No it is the time coordinate in the ' system ie

t' = c4x + c5t + c6

Ken S. Tucker wrote;
The reason for the complication is due to non-coincident origins.

Coincidence of origins will remove the constant at the end but is linear in
either case ie if the origins are coincident then the transformation is:

x' = c1x + c2t and t' = c3x + c4t.

Ken S. Tucker wrote;
But a transformation of location will first simplify the relation of
CS's K and K' to have a coincident origin. When this is done,
your question,

" Does anyone see anything wrong with the proof, in particular does
anyone see
how is it possible to have an extra term v/c f(x) added to the
Lorentz
transform?"

That's right, you can then generally substitute

g_i4 = - g_ij dx^j/dx^4

(which is your v/c f(x) term ).

Again I do not follow. If a term v/cf(x) was added then the transformation
would be:

x' = c1x + c2t + c3 + v/cf(x). Taking the ratio of a rod of length delta x
in the x system to the rod measured in the x' system we have delta x'/delta
x = c1deltax + v/cf(xstart) - v/cf(xend)/deltax which is not independent of
position as the homogeneity property of an inertial reference frame implied
it should be. Remember we are dealing with SR here and inertial reference
frames.

Thanks
Bill

Bill hobba wrote:
I believe that the symmetry properties of an inertial reference frame
implies
it must be linear.

I have seen a number of proofs this must be the case an outline of one I
will give below.

let x' = f(x,t); delta x'/delta x is the ratio of a rod of length delta
x to
the same rod in the moving system. Homogeneity of space and time
implies
this must be independent of x or t.

Perfectly Innocent wrote:
If delta x'/delta x varied like Exp(kt), I'd call that homogeneous.

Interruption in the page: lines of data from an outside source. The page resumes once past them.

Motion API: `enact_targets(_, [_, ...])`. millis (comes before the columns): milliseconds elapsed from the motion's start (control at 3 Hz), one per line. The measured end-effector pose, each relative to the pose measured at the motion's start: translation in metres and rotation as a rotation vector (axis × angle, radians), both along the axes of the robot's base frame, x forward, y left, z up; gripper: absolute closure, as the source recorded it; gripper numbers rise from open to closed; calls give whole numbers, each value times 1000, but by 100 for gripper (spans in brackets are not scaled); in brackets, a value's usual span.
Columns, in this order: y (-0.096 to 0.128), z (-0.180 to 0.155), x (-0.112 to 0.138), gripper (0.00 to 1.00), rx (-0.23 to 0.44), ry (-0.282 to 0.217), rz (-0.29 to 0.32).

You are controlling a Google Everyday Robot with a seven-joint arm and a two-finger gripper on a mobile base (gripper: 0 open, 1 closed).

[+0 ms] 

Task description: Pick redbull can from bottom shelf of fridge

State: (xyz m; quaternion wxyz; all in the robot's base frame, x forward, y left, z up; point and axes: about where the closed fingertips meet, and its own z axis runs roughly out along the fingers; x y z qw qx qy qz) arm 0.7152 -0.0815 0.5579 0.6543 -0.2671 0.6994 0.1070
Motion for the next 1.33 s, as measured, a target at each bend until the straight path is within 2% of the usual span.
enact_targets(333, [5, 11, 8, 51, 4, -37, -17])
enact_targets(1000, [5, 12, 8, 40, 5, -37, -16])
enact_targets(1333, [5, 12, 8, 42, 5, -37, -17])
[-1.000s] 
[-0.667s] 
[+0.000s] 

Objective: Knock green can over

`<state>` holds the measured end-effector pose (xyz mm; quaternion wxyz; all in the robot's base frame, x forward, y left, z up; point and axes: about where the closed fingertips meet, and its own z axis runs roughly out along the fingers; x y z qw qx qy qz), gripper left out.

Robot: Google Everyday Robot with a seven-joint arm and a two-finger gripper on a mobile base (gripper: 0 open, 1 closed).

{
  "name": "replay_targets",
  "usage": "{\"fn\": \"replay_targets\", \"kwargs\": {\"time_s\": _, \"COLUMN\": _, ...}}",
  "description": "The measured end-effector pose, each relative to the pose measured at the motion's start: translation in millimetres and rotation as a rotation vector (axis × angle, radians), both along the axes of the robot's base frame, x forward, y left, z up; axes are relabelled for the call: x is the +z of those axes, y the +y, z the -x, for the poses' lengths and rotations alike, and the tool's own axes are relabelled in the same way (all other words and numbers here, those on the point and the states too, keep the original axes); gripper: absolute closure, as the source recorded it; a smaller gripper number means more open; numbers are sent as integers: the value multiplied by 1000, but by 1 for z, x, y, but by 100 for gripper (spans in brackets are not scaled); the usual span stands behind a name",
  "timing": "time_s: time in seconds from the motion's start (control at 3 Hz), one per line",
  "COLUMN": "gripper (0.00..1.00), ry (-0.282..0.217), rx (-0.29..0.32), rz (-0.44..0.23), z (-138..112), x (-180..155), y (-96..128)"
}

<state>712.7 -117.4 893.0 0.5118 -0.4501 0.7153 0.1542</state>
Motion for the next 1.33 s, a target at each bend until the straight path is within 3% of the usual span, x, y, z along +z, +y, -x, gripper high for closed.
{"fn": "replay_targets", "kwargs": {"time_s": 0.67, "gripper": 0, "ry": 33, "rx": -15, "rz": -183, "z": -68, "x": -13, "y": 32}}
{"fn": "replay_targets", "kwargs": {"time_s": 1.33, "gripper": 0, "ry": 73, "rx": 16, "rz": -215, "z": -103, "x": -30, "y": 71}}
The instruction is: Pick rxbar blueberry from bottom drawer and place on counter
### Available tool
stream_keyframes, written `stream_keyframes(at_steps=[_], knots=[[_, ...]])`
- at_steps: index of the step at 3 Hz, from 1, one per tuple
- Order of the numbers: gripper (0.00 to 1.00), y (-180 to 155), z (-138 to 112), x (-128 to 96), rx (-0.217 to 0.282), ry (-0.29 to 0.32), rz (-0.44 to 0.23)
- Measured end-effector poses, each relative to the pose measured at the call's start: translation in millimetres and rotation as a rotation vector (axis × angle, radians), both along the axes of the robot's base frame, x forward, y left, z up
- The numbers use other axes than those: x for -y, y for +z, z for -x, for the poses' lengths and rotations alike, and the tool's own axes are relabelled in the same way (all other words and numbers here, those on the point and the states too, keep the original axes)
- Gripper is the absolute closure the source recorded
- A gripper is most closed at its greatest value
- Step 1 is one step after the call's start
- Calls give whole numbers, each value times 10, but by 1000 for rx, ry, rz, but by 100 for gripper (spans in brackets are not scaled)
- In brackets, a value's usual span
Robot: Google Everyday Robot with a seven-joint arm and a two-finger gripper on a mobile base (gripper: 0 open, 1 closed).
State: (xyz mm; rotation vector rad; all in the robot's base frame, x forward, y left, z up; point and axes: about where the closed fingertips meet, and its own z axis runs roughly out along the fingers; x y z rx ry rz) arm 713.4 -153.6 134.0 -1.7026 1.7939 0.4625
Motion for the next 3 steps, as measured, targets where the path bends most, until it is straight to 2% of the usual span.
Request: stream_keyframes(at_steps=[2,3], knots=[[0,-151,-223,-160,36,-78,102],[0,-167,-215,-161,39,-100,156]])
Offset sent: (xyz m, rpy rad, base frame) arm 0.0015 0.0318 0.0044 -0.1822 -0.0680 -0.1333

Remember in this sense homogeneous in time means that the same experiment
done at a different time will give the same results. It is a physical
requirement - not a mathematical one. Thus if you added your term to the
equation you would have the ratio of a rod of length delta x stationary in
the non ' system to the same rod measured in the ' system as exp(kt) which
is dependant on when the experiment is carried out. The homogeneity
property is broken - you can tell when the experiment was carried out and is
not allowed by the properties of an inertial reference frame.

Thanks
Bill

"Bill Hobba" wrote in message ...
Ok, Bill, pardon the top post, I may be confused but
I'm not doing GR when I use,

ds^2 = g_uv dx^u dx^v (kst1)

since this is an abbreviated way of writing

ds^2 = c^t^2 - dx^2 -dy^2 -dz^2 (kst2)

when g11...g33 =-1, g00=1.

So (kst1) is SR when the metrics are constants, nothing
precludes the use of tensor analysis merely because one
is doing SR.

Would you agree that Eq. (kst1) essentially contains
everything necessary about the Lorentz transform?

For example in SR, it is possible to integrate (kst1) to find,
(after specifyng metrics that are constant in integration)

s^2 = g_uv x^u x^v + constant of integration. (kst3)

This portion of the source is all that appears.